EXERCISE GOAL: Print nothing but the lines below starting at the line that holds "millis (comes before" and ending at the line that holds "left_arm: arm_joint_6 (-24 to", including both, each exactly as written.

INPUT DATA below:

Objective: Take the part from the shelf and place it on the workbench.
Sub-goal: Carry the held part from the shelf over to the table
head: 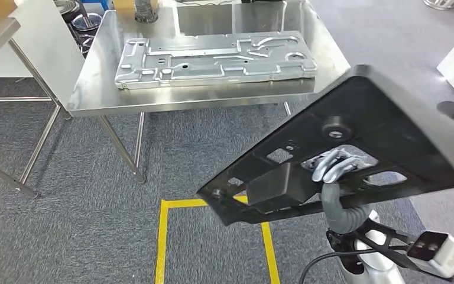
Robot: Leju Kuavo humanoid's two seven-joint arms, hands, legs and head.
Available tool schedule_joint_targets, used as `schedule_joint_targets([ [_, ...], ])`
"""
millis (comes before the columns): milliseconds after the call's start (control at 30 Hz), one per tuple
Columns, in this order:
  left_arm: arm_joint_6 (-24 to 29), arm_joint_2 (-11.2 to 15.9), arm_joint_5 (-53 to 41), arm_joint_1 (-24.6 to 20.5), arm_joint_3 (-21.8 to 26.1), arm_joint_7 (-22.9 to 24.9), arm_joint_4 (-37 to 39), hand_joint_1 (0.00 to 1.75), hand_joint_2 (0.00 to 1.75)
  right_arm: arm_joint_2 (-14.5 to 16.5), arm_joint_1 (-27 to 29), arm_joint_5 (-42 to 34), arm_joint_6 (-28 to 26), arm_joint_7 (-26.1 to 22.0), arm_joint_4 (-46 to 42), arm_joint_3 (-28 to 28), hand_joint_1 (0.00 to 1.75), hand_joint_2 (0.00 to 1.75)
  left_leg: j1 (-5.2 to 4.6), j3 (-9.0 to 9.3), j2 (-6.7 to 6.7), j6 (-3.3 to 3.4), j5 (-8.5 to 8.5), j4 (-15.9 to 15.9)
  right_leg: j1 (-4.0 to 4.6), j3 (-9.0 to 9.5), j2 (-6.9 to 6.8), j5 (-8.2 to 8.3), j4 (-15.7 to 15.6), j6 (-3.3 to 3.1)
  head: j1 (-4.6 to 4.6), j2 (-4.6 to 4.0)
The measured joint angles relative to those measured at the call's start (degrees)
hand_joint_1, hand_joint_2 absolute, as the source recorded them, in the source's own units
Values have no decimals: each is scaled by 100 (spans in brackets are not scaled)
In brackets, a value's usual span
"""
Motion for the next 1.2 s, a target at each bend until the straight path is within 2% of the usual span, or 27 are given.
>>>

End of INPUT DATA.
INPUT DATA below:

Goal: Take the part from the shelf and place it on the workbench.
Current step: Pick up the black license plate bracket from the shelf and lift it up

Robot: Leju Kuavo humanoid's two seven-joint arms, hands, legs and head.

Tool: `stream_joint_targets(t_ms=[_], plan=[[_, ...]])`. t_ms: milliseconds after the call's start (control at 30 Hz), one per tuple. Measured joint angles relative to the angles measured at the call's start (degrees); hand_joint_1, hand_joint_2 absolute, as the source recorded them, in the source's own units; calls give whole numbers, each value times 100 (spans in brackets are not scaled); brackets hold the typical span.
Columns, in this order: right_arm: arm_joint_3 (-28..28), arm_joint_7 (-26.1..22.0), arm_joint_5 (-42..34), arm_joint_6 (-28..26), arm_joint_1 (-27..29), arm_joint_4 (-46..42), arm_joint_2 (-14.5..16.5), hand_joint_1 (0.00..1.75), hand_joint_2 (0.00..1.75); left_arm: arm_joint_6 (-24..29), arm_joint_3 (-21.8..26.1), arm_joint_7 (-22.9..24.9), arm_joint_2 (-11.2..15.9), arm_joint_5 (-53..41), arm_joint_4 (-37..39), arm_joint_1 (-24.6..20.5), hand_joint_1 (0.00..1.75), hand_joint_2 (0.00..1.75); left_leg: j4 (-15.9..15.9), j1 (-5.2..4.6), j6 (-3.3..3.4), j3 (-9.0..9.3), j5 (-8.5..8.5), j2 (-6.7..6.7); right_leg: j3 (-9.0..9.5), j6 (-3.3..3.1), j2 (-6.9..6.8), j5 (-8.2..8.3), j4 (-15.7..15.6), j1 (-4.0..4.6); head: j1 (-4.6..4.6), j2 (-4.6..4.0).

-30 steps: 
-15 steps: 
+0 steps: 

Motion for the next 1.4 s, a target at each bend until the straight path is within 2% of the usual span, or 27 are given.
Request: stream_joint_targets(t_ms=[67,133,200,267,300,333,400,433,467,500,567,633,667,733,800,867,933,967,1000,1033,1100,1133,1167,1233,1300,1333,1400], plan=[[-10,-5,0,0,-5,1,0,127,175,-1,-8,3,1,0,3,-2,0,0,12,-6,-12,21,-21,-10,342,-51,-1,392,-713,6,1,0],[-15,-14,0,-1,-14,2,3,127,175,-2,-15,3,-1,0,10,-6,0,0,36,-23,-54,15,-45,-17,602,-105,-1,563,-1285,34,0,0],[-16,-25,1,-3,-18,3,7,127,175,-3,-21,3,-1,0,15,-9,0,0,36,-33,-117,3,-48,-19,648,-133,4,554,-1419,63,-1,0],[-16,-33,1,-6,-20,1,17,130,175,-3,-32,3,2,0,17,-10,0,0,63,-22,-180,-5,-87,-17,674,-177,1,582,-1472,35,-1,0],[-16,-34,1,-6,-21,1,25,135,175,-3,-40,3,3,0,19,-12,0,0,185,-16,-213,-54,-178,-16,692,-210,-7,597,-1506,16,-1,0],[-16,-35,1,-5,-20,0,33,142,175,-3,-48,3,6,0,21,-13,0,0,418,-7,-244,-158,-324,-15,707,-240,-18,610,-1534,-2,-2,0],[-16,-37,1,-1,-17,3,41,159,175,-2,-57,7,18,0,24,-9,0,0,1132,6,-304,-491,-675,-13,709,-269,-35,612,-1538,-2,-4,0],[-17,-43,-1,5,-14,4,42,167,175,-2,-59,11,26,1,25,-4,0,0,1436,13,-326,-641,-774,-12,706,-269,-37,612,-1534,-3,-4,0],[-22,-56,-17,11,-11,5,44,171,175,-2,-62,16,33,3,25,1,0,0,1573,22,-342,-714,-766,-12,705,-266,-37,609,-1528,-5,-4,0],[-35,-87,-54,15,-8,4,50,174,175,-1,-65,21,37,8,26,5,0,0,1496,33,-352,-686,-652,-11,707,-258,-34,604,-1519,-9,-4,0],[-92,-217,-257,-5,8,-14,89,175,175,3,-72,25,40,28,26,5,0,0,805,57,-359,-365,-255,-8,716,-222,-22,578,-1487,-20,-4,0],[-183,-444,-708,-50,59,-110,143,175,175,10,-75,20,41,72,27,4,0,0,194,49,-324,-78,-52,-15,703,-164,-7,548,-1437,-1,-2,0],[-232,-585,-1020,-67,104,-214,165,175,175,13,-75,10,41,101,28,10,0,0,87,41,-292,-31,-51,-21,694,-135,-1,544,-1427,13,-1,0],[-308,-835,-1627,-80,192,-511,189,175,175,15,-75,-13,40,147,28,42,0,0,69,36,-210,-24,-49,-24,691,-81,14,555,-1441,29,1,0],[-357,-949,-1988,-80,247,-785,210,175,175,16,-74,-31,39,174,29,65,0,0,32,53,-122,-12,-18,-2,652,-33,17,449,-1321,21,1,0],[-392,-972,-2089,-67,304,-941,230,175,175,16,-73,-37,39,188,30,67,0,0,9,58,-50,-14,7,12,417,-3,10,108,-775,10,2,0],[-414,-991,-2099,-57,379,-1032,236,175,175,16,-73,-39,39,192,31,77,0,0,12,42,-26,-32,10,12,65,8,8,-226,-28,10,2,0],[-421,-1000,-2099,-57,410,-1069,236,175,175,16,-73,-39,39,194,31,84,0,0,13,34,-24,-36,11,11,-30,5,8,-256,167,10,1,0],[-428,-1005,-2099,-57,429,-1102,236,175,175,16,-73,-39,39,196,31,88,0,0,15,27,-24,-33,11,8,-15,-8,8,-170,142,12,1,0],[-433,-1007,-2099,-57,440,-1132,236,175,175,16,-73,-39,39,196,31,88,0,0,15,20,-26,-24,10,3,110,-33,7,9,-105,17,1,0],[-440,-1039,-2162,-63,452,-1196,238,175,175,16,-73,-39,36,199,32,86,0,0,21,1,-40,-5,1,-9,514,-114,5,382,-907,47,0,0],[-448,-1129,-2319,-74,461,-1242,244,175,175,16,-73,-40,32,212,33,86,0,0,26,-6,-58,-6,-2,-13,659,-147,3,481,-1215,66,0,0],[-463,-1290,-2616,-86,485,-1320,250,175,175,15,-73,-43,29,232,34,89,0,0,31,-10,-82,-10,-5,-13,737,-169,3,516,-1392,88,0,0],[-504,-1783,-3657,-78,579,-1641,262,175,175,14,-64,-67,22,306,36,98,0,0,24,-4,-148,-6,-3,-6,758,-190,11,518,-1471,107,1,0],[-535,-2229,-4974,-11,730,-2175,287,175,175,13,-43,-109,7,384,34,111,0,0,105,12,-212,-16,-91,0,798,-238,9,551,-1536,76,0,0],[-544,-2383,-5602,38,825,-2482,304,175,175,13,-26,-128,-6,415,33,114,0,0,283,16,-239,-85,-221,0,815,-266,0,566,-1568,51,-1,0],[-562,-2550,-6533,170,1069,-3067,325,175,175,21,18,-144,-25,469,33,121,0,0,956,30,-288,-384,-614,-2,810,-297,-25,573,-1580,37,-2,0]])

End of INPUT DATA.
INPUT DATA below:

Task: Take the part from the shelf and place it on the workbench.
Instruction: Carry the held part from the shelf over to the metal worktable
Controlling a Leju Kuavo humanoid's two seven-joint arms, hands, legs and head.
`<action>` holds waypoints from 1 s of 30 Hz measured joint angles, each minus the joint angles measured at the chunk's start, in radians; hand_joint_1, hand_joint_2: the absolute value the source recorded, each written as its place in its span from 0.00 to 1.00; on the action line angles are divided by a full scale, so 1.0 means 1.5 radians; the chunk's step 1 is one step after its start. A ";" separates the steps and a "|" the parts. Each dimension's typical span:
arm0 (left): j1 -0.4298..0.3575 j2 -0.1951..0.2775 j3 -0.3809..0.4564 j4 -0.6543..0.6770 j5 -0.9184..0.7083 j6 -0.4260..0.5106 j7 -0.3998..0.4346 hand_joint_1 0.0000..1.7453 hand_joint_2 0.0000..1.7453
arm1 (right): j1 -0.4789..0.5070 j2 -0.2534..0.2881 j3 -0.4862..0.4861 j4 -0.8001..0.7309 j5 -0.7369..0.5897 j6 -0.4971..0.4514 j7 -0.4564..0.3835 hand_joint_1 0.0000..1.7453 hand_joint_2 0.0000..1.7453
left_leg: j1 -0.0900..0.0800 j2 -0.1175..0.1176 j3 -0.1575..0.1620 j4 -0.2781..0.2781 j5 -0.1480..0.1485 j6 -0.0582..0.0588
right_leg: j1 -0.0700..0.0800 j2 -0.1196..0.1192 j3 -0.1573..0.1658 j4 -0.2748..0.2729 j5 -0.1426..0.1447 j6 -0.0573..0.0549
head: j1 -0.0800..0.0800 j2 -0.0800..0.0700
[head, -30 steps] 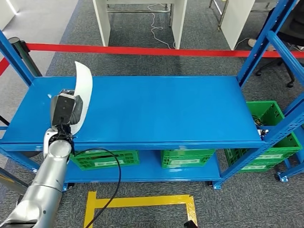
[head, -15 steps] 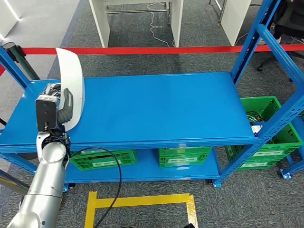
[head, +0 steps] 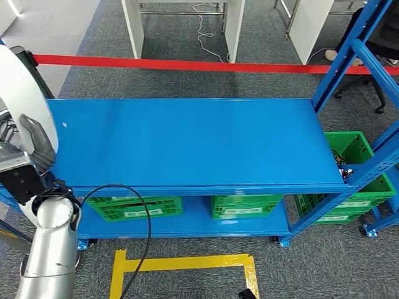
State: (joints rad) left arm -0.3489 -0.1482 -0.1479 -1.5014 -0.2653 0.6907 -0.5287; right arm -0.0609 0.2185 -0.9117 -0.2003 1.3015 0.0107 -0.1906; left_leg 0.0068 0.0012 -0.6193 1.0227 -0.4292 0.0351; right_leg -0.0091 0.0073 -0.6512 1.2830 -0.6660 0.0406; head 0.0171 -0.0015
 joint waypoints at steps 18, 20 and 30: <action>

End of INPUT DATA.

SOLUTION TO THE PROBLEM:
millis (comes before the columns): milliseconds after the call's start (control at 30 Hz), one per tuple
Columns, in this order:
  left_arm: arm_joint_6 (-24 to 29), arm_joint_2 (-11.2 to 15.9), arm_joint_5 (-53 to 41), arm_joint_1 (-24.6 to 20.5), arm_joint_3 (-21.8 to 26.1), arm_joint_7 (-22.9 to 24.9), arm_joint_4 (-37 to 39), hand_joint_1 (0.00 to 1.75), hand_joint_2 (0.00 to 1.75)

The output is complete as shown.